- **Problem details**
Please repeat the listing in its entirety, without any alteration.

- **Data listing**
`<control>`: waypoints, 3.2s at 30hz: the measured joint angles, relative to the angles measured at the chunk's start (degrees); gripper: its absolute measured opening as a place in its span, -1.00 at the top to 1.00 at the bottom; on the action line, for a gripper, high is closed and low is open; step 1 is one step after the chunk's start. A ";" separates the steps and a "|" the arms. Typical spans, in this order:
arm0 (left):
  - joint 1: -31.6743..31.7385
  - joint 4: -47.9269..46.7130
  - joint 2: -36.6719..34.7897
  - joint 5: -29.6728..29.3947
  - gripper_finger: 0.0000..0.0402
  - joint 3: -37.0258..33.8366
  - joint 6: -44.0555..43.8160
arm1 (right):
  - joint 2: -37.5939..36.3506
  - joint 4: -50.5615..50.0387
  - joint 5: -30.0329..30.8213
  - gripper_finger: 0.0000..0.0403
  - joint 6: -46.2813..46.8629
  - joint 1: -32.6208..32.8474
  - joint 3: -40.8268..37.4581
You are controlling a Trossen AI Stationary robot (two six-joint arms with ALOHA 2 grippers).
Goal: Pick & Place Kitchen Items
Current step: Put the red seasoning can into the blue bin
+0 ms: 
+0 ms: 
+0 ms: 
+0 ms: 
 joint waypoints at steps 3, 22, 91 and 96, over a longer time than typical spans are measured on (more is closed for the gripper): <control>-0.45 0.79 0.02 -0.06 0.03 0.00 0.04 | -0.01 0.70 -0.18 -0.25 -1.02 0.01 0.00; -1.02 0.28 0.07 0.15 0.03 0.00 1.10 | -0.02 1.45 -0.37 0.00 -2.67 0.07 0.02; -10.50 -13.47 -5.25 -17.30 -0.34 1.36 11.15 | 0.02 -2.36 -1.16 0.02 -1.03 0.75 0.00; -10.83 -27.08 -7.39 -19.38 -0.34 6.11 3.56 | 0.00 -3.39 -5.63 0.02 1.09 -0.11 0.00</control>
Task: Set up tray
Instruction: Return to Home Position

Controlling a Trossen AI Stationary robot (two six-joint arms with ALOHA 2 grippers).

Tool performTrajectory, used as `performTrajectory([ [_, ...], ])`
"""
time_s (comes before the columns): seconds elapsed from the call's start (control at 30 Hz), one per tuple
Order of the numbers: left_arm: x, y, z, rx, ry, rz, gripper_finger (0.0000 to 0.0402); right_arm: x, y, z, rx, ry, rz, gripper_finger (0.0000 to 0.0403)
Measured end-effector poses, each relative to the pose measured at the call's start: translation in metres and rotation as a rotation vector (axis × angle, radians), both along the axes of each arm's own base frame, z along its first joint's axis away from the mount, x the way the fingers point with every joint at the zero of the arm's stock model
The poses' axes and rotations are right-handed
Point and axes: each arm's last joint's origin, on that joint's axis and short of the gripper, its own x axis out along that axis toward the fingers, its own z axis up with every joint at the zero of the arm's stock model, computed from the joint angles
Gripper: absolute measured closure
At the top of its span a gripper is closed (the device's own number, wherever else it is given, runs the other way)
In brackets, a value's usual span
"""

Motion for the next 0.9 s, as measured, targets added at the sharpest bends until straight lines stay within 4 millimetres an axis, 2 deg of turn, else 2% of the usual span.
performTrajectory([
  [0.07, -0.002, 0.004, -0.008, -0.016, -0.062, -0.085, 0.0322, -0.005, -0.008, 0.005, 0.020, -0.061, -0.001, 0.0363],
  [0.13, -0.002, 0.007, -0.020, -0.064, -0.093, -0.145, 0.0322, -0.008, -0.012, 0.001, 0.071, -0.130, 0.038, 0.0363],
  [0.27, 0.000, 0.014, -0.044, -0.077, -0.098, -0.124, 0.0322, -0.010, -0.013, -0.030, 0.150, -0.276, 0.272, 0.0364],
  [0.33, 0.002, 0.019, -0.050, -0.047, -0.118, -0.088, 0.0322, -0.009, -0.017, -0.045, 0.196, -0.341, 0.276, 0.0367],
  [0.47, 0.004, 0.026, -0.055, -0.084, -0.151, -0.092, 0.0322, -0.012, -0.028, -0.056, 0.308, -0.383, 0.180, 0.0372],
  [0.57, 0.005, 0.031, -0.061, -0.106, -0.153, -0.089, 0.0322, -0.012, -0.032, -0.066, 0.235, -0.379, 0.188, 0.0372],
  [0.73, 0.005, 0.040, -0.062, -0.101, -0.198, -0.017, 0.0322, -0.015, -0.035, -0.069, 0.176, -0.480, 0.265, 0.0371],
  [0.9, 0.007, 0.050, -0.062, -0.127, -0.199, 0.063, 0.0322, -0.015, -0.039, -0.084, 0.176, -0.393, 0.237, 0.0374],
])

- **Worked solution**
`<control>`: waypoints, 3.2s at 30hz: the measured joint angles, relative to the angles measured at the chunk's start (degrees); gripper: its absolute measured opening as a place in its span, -1.00 at the top to 1.00 at the bottom; on the action line, for a gripper, high is closed and low is open; step 1 is one step after the chunk's start. A ";" separates the steps and a "|" the arms. Typical spans, in this order:
arm0 (left):
  - joint 1: -31.6743..31.7385
  - joint 4: -47.9269..46.7130
  - joint 2: -36.6719..34.7897
  - joint 5: -29.6728..29.3947
  - gripper_finger: 0.0000..0.0402
  - joint 3: -37.0258..33.8366
  - joint 6: -44.0555..43.8160
arm1 (right):
  - joint 2: -37.5939..36.3506
  - joint 4: -50.5615..50.0387
  - joint 5: -30.0329..30.8213
  - gripper_finger: 0.0000..0.0403
  - joint 6: -46.2813..46.8629
  - joint 1: -32.6208..32.8474
  - joint 3: -40.8268..37.4581
You are controlling a Trossen AI Stationary robot (two six-joint arms with ALOHA 2 grippers).
Goal: Pick & Place Kitchen Items
Current step: Put the red seasoning can into the blue bin
+0 ms: 
+0 ms: 
+0 ms: 
+0 ms: 
 joint waypoints at steps 3, 22, 91 and 96, over a longer time than typical spans are measured on (more is closed for the gripper): <control>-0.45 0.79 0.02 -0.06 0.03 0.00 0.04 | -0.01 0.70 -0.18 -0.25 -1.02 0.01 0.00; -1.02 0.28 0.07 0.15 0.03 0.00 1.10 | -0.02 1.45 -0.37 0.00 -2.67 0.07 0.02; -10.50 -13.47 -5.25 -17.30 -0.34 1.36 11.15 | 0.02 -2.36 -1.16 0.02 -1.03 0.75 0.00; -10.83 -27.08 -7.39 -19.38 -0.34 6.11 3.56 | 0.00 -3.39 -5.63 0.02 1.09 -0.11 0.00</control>
Task: Set up tray
Instruction: Return to Home Position

Controlling a Trossen AI Stationary robot (two six-joint arms with ALOHA 2 grippers).

Tool performTrajectory, used as `performTrajectory([ [_, ...], ])`
"""
time_s (comes before the columns): seconds elapsed from the call's start (control at 30 Hz), one per tuple
Order of the numbers: left_arm: x, y, z, rx, ry, rz, gripper_finger (0.0000 to 0.0402); right_arm: x, y, z, rx, ry, rz, gripper_finger (0.0000 to 0.0403)
Measured end-effector poses, each relative to the pose measured at the call's start: translation in metres and rotation as a rotation vector (axis × angle, radians), both along the axes of each arm's own base frame, z along its first joint's axis away from the mount, x the way the fingers point with every joint at the zero of the arm's stock model
The poses' axes and rotations are right-handed
Point and axes: each arm's last joint's origin, on that joint's axis and short of the gripper, its own x axis out along that axis toward the fingers, its own z axis up with every joint at the zero of the arm's stock model, computed from the joint angles
Gripper: absolute measured closure
At the top of its span a gripper is closed (the device's own number, wherever else it is given, runs the other way)
In brackets, a value's usual span
"""

Motion for the next 0.9 s, as measured, targets added at the sharpest bends until straight lines stay within 4 millimetres an axis, 2 deg of turn, else 2% of the usual span.
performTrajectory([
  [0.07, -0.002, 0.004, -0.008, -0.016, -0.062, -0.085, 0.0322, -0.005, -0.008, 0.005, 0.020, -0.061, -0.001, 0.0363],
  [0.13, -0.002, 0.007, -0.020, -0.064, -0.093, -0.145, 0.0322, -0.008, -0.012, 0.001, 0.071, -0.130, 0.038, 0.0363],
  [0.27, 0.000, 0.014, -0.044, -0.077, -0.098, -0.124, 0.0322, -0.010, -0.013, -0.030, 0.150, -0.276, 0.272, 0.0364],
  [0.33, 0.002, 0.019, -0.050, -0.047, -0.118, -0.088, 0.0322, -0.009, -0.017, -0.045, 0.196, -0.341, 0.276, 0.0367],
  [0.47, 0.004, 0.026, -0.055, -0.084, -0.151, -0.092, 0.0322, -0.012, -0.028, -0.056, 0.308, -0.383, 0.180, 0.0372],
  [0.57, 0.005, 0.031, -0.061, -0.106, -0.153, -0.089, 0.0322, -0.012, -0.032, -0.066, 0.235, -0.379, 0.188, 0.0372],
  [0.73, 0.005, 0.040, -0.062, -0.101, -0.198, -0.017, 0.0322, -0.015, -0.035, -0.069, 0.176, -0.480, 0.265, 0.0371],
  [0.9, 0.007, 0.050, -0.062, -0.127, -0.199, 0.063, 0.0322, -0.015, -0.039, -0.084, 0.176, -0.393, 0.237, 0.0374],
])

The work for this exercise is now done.